I’ve become a pessimist. When the subject of climate change appears on the news, or when a natural disaster occurs—such as a wildfire, tsunami, or earthquake—I react with a petrified apathy. It’s only a matter of time, I think, here is the beginning of the end. When the yearly reports arrive, documenting the above-average temperatures, I sink into depressive spells. Culminated, everything ingrains within me a fear of nature, of weather.

Recently, I’ve busied myself over readings, scientific theories. I’ve altered regular habits of mine to become more eco-friendly. I obsessively explain to people: Humans have committed horrible iniquities against nearly everything, all that remains is Earth. If we do not change, then nothing will; and, if we do change our ways, is there even hope? Have we run out of time?

History leans toward progress, is what I convince myself. We must uproot the means of production, must challenge those in power, those greedy men who only care about money and themselves. We must revise the current free market system—no, that isn’t enough. Rather, we must analyze capitalism as a whole, confront its effects, and remove and replace it. If those in poverty are not enough to persuade people to believe this, then look around. Notice the changing weather patterns, the dark clouds, the overly rainy mornings, the oceans, the ice caps. Our obsession with wealth has propelled the Earth into a near apocalypse.

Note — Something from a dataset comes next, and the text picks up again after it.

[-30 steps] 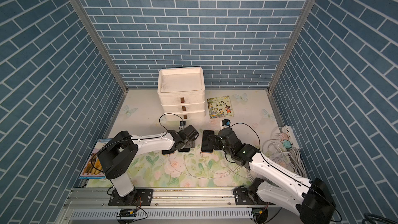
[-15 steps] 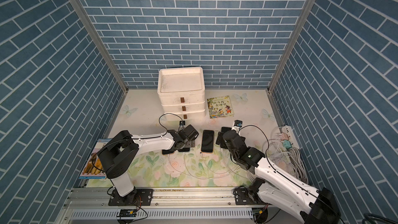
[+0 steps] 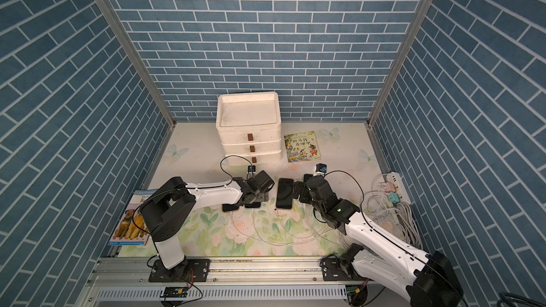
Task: Unplug the charging cable from the phone
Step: Pick up the phone at the center of the board.
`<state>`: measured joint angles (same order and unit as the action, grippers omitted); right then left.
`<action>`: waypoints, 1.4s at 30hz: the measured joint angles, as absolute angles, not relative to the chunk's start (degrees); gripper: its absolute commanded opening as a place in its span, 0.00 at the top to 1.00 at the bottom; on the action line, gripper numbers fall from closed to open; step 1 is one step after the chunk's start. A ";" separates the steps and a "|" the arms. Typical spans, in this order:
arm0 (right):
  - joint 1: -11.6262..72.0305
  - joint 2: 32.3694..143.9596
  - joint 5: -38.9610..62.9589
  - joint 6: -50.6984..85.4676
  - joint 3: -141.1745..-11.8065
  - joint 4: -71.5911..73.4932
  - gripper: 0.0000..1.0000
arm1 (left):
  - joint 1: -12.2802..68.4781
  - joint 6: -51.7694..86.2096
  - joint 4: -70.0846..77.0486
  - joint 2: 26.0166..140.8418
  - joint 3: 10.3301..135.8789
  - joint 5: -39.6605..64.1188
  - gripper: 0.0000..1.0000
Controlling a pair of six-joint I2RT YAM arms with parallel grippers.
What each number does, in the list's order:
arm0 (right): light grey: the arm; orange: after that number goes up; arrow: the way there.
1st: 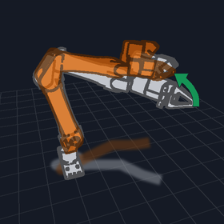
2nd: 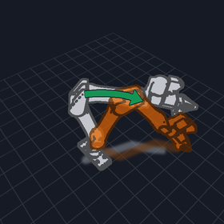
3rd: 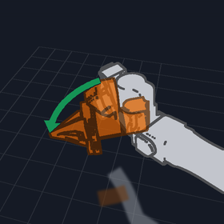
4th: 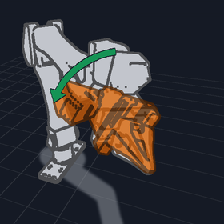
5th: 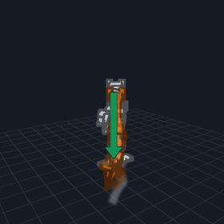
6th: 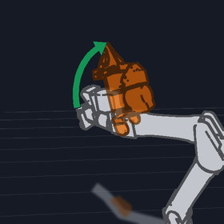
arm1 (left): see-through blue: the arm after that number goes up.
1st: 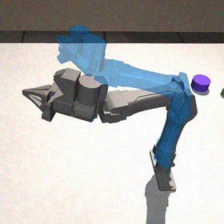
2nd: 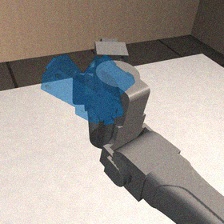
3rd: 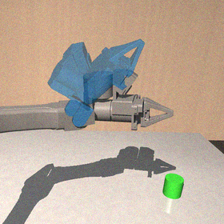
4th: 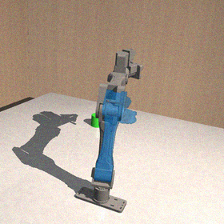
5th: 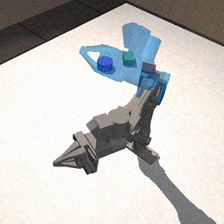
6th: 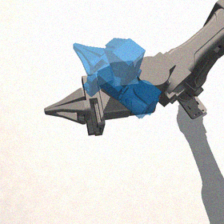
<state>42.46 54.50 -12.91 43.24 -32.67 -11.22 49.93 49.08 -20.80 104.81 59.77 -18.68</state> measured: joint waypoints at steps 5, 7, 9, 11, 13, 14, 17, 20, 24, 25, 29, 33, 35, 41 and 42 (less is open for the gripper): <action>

I’ve always consumed books at a furious rate; I did so believing that, among the texts, I’d discover some truth about the world, about myself. Nowadays, I realize I read because I need to—it stimulates me, pumps the blood in my veins. I cogitate my passions—reading, writing, studying—and compare it to the gloomy future. They say one writes in order for something to survive you. Yet, with all I have and will publish, will something survive me just to die? What does literature, academia matter when all traces of life will eventually be wiped out? Why do I then continue to, comprehending all this, study? Who is Simone de Beauvoir, who is Karl Marx, who is Toni Morrison—or, moreover, who is Kyle Labe—if each and every name will soon reach the same conclusion of oblivion?

Again, perhaps I am simply a pessimist.